Listed entries »
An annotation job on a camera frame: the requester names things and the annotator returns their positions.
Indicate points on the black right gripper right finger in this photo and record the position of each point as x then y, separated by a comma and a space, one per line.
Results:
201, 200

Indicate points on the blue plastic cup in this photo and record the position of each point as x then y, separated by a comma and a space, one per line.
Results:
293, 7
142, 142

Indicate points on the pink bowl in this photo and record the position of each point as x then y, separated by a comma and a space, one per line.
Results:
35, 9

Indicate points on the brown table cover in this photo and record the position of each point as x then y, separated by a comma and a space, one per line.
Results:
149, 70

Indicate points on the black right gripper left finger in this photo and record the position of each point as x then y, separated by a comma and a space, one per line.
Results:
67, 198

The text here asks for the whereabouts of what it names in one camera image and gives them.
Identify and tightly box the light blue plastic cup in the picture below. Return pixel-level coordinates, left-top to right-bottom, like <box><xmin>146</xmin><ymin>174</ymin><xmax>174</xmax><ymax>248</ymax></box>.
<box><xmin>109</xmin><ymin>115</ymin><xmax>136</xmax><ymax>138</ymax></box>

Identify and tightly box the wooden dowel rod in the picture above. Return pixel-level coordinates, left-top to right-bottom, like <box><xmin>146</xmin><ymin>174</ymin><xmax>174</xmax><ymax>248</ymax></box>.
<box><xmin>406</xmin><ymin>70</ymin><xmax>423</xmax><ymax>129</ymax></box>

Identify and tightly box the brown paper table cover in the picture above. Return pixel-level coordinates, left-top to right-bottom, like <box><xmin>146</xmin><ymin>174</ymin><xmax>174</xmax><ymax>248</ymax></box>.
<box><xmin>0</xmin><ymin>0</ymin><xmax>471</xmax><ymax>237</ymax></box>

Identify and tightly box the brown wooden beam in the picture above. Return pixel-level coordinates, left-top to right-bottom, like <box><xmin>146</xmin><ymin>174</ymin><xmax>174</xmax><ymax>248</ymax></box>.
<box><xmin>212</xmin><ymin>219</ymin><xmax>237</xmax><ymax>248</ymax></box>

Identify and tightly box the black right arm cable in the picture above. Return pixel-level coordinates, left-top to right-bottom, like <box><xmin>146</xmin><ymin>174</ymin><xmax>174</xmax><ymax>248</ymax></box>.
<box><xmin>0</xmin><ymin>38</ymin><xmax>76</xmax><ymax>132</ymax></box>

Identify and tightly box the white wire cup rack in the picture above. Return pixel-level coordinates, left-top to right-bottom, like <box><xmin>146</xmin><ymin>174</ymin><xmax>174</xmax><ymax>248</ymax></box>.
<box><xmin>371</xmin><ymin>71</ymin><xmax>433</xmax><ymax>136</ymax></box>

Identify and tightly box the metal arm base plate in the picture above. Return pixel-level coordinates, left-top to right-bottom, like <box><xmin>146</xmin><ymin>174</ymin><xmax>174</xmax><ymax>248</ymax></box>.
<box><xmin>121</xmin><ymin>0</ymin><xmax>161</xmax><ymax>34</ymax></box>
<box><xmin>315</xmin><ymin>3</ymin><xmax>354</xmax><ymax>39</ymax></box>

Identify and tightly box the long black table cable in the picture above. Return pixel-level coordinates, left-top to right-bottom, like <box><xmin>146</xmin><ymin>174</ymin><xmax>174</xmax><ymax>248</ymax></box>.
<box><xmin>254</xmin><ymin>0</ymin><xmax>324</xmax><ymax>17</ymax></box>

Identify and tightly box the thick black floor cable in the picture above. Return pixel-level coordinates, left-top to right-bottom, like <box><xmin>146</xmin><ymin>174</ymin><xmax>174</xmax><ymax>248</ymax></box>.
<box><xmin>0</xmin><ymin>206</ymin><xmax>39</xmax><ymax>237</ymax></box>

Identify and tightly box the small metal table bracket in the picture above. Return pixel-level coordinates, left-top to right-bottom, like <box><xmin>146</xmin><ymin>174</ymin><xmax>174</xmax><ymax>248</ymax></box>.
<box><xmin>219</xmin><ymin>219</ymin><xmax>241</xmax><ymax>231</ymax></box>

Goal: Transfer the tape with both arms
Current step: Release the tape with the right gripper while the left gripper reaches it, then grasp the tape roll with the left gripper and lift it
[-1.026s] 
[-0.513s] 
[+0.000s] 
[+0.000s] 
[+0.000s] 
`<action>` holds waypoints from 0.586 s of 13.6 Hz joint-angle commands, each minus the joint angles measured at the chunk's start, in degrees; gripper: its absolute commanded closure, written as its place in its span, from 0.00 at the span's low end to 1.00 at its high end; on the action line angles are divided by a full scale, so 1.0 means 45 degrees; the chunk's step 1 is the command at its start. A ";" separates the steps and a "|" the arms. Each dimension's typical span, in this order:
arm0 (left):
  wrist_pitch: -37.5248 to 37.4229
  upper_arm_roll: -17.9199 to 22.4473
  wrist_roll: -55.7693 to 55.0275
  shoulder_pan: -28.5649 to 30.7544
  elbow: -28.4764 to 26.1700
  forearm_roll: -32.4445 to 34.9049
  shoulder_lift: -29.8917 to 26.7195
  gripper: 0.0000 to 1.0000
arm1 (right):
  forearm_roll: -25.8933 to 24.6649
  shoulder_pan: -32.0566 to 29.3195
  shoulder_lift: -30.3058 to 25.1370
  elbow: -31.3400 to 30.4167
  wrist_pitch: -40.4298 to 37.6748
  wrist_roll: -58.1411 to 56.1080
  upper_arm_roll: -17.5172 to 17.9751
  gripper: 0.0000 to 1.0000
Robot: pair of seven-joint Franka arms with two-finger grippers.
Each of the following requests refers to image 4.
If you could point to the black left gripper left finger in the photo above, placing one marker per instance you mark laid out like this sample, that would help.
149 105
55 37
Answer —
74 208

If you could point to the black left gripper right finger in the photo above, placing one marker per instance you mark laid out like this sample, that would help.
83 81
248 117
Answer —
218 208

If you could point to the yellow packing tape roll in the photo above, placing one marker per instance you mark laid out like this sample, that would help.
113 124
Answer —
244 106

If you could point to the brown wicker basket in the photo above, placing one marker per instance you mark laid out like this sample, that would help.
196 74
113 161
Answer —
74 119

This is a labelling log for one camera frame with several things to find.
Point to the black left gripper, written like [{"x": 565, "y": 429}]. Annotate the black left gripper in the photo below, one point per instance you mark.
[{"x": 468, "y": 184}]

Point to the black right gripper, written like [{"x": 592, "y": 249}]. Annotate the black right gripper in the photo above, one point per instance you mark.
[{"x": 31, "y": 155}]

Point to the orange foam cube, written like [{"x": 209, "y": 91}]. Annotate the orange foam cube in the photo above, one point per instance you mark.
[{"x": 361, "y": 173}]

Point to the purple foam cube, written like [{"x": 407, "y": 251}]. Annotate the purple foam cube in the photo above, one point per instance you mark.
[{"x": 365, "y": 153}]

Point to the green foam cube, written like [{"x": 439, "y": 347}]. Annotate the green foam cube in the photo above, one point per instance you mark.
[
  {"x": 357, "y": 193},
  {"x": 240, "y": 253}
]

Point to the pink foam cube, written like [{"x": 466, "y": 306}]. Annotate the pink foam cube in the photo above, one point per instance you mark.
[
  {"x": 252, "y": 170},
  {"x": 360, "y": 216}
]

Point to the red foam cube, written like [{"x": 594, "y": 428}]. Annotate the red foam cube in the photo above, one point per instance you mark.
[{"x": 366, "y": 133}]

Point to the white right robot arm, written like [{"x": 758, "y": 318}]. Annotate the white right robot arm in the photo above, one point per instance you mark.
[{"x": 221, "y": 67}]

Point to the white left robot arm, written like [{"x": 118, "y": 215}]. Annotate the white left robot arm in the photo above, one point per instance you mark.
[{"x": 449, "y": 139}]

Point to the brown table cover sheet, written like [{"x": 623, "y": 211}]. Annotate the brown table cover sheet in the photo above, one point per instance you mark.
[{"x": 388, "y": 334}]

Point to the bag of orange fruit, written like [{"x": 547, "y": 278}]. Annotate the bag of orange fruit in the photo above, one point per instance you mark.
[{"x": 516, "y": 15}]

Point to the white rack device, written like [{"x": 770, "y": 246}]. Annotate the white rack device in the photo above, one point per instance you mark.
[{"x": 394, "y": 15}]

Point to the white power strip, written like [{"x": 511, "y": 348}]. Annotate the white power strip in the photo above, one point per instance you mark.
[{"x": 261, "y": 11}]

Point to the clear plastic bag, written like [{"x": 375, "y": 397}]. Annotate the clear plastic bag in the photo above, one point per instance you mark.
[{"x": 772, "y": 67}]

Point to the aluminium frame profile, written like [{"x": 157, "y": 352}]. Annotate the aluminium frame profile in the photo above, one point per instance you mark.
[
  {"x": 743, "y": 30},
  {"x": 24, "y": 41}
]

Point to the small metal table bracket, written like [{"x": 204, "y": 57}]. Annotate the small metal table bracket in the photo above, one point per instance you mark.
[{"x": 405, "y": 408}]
* * *
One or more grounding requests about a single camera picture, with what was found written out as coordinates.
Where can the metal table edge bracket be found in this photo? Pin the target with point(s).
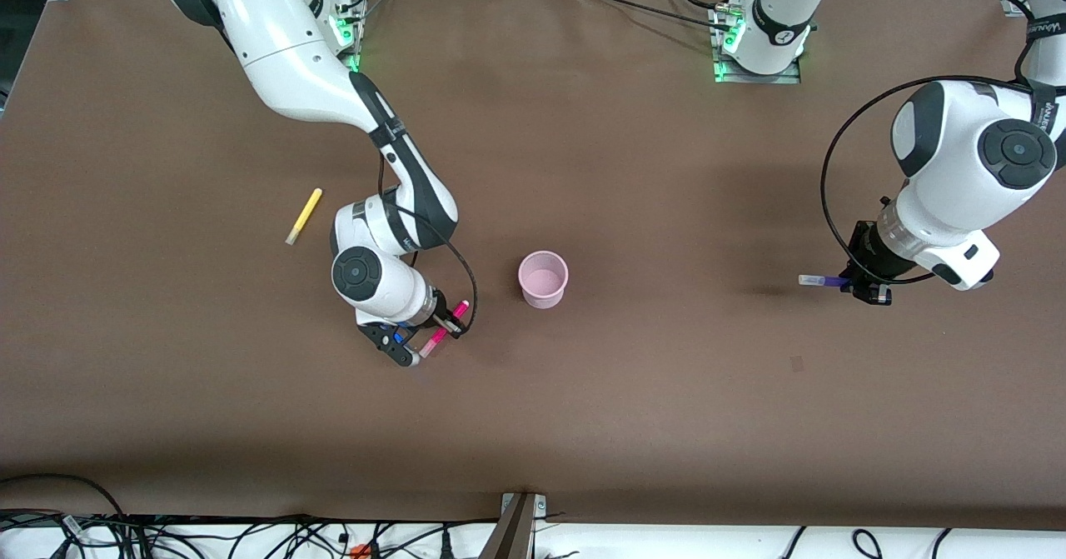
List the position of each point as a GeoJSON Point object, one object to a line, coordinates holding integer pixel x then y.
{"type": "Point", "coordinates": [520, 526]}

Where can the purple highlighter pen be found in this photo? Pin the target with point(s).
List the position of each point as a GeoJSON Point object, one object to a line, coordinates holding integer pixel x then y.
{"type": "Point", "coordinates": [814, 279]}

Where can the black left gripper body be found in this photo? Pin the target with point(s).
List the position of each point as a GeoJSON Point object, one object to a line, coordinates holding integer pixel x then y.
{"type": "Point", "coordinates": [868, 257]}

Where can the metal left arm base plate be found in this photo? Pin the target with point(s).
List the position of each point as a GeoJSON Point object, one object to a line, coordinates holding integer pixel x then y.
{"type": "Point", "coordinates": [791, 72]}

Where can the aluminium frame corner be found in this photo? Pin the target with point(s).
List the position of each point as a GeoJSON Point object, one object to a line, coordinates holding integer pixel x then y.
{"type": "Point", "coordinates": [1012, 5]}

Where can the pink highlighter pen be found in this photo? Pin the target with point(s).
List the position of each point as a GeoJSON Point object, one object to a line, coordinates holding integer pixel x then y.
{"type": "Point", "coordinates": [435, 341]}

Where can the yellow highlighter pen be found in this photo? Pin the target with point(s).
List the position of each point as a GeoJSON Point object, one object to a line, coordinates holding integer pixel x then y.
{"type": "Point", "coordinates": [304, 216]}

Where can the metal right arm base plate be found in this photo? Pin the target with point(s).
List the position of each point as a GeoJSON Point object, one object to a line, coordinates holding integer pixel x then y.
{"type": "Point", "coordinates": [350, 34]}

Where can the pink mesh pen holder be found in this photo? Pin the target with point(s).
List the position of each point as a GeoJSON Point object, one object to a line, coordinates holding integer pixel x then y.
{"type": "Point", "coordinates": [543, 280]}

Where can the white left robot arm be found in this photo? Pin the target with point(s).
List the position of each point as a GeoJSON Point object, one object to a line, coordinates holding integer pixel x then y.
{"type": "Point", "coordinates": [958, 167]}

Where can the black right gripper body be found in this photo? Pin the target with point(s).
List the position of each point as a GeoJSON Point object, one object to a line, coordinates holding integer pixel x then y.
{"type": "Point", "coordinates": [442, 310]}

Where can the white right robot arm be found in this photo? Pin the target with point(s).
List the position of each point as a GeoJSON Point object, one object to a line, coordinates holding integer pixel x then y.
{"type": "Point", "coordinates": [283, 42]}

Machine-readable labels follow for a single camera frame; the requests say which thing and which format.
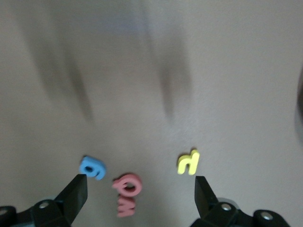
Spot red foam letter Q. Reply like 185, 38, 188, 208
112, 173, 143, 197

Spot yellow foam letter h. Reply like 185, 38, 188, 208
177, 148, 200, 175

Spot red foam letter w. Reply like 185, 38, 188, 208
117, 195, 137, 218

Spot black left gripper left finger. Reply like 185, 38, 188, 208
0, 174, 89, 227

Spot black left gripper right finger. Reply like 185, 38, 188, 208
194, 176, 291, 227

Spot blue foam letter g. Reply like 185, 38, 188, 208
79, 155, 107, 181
...
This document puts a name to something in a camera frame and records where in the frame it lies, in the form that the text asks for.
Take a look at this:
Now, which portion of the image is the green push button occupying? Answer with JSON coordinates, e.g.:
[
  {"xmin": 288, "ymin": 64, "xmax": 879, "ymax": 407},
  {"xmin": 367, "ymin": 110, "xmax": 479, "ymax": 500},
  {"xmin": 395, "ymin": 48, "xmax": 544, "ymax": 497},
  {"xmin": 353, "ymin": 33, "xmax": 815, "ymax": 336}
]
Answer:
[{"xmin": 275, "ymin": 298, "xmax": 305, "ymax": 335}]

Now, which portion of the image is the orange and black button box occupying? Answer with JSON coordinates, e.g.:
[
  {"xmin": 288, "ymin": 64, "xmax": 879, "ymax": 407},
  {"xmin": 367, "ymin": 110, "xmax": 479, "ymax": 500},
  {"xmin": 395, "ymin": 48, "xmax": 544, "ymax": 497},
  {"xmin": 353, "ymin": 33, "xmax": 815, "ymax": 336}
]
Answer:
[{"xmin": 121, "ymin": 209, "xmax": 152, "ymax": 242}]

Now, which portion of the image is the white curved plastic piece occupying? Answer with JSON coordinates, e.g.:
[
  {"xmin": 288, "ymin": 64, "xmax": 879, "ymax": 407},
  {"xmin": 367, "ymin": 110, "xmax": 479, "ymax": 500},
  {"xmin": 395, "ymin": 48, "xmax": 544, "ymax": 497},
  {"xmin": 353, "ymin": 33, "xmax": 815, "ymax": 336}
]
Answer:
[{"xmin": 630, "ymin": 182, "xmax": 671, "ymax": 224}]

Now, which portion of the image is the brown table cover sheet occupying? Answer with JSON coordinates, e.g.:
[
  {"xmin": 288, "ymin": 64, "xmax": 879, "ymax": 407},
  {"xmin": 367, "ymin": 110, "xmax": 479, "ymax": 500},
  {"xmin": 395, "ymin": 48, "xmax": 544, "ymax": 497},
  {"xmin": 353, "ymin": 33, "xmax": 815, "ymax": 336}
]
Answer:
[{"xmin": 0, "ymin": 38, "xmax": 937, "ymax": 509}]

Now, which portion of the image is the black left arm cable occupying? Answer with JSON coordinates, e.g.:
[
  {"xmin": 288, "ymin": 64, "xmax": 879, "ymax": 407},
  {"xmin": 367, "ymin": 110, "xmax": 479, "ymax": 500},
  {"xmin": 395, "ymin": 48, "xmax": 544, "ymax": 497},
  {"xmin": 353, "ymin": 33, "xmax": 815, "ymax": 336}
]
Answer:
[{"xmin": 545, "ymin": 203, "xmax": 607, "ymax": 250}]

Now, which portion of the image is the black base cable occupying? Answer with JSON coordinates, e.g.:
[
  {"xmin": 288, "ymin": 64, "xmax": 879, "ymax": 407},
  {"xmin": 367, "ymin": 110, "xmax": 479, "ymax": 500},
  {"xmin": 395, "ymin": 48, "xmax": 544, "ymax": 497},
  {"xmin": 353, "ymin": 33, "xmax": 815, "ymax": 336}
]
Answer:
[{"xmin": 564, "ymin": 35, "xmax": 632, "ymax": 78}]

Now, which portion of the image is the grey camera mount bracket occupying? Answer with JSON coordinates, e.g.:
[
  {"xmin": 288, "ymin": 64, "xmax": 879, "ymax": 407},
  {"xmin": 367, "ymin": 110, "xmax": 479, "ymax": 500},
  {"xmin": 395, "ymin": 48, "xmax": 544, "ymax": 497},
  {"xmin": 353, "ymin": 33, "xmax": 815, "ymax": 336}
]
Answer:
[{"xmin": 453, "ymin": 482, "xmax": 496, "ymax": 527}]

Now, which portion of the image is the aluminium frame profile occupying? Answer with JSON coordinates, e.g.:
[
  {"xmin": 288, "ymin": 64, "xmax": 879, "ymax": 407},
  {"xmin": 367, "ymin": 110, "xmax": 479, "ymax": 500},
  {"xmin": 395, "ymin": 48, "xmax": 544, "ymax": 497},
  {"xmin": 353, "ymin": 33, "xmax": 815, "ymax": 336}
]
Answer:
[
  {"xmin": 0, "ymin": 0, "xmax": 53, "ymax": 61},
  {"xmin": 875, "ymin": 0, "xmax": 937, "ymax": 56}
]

Task to complete » In the data above, count the lines where the word "placing" appears; reply with the number only.

Task answer » 4